* Your task *
Transcribe only the last portion of the material: exactly the lines from the one with "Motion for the" through the end, inclusive.
─── Supplied data ───
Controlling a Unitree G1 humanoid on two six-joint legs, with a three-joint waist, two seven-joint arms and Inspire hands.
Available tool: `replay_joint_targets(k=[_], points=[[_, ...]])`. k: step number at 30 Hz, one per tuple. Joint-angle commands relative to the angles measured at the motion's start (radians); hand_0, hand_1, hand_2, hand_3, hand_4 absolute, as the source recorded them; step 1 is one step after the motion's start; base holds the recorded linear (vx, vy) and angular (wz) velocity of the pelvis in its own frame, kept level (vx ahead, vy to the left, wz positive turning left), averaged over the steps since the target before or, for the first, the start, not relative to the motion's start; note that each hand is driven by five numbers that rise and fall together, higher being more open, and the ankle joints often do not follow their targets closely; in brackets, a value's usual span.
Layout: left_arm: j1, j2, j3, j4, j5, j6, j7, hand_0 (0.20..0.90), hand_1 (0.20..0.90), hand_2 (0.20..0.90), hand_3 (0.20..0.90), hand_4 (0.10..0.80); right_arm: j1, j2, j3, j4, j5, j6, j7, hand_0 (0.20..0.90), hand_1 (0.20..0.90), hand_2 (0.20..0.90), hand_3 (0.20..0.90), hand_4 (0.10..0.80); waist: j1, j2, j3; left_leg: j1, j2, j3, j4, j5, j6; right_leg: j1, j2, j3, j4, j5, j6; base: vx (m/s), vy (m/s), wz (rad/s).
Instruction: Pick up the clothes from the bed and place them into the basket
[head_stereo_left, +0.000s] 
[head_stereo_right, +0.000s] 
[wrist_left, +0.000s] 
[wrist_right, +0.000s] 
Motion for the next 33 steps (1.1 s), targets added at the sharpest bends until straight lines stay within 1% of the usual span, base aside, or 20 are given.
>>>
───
* Written answer *
Motion for the next 33 steps (1.1 s), targets added at the sharpest bends until straight lines stay within 1% of the usual span, base aside, or 20 are given.
>>>

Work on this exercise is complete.